Problem:
Only the lines from the start of the entries up to and including the line with "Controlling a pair" should be written out, exactly as they stand.

Input:
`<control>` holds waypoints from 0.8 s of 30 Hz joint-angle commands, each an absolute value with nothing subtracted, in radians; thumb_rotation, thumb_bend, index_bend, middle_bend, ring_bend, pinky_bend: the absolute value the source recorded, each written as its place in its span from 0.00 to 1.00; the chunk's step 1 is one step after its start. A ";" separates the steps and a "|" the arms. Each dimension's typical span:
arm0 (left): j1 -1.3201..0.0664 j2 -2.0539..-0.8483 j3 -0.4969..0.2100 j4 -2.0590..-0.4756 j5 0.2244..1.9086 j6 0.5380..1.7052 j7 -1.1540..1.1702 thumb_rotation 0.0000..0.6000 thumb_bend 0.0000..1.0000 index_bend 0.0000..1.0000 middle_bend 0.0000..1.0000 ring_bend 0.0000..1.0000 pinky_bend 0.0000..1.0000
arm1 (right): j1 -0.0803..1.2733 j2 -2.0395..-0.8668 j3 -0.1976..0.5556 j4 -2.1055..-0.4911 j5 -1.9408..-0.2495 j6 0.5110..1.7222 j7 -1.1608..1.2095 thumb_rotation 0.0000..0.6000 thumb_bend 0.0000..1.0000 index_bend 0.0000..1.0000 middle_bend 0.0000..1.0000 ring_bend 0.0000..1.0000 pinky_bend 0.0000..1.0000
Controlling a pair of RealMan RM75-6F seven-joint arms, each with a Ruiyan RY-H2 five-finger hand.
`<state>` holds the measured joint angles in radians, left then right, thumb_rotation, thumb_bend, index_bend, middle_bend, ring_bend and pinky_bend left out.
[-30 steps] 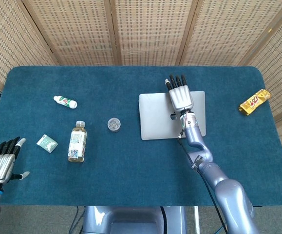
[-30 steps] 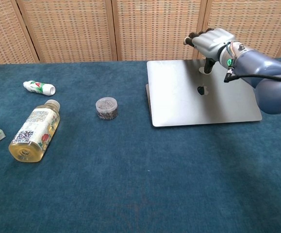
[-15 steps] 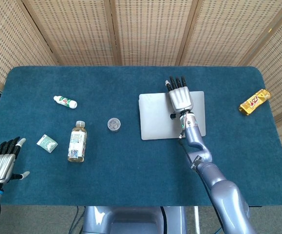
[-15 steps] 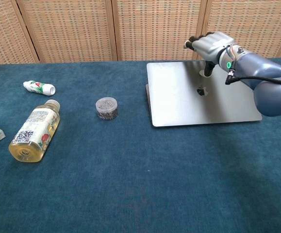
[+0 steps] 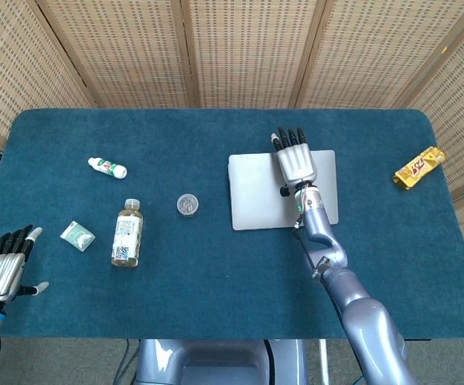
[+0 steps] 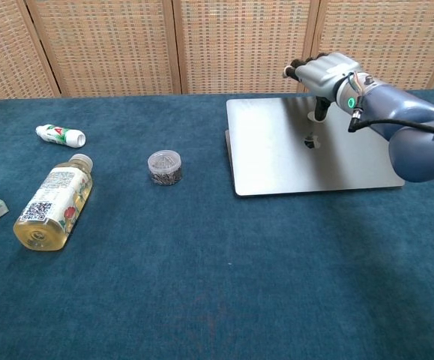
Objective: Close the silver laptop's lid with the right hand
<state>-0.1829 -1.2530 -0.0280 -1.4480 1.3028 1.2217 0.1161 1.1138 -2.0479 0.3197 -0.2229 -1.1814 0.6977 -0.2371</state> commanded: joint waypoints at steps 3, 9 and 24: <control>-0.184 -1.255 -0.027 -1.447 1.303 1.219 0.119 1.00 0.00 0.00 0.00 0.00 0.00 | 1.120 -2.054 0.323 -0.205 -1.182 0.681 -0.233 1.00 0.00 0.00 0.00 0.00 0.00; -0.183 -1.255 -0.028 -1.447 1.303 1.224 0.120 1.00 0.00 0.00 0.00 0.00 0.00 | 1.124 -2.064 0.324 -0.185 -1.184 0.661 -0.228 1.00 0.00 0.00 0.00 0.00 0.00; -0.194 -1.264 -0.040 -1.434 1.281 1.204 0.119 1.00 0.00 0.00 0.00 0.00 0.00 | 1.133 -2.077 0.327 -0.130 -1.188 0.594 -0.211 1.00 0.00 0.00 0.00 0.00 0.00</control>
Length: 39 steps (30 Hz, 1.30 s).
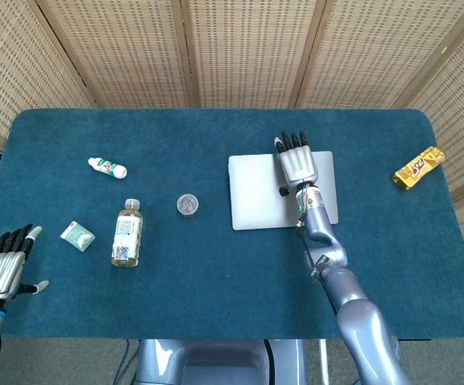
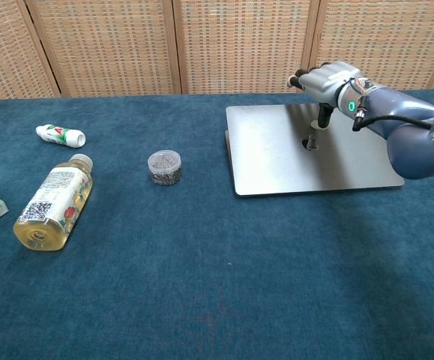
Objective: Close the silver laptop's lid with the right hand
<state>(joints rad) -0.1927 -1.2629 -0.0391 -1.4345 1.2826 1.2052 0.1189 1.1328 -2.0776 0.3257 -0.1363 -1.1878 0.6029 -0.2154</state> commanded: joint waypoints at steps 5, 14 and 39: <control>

Final answer:
`<control>` holds waypoints from 0.8 s of 30 Hz joint-angle commands, each an absolute value with nothing subtracted, in radians; thumb_rotation, thumb_bend, index_bend, middle_bend, ring_bend, pinky_bend: the absolute value the source recorded, each written as its place in its span from 0.00 to 1.00; the chunk's step 1 is one step after its start. A ";" separates the steps and a "|" the arms. Each dimension's typical span:
arm0 (left): j1 -1.3201..0.0664 j2 -2.0539..-0.8483 j3 -0.4969..0.2100 j4 -2.0590..-0.4756 j5 0.2244..1.9086 j6 0.5380..1.7052 j7 -1.1540..1.1702 thumb_rotation 0.0000..0.6000 thumb_bend 0.0000..1.0000 index_bend 0.0000..1.0000 middle_bend 0.0000..1.0000 ring_bend 0.0000..1.0000 pinky_bend 0.0000..1.0000
arm1 (right): j1 -0.0803..1.2733 j2 -2.0395..-0.8668 j3 -0.1976..0.5556 j4 -2.1055..-0.4911 j5 -1.9408..-0.2495 j6 0.5110..1.7222 j7 -1.1608..1.2095 thumb_rotation 0.0000..0.6000 thumb_bend 0.0000..1.0000 index_bend 0.0000..1.0000 middle_bend 0.0000..1.0000 ring_bend 0.0000..1.0000 pinky_bend 0.0000..1.0000
Controlling a pair of RealMan RM75-6F seven-joint arms, each with a Ruiyan RY-H2 five-finger hand.

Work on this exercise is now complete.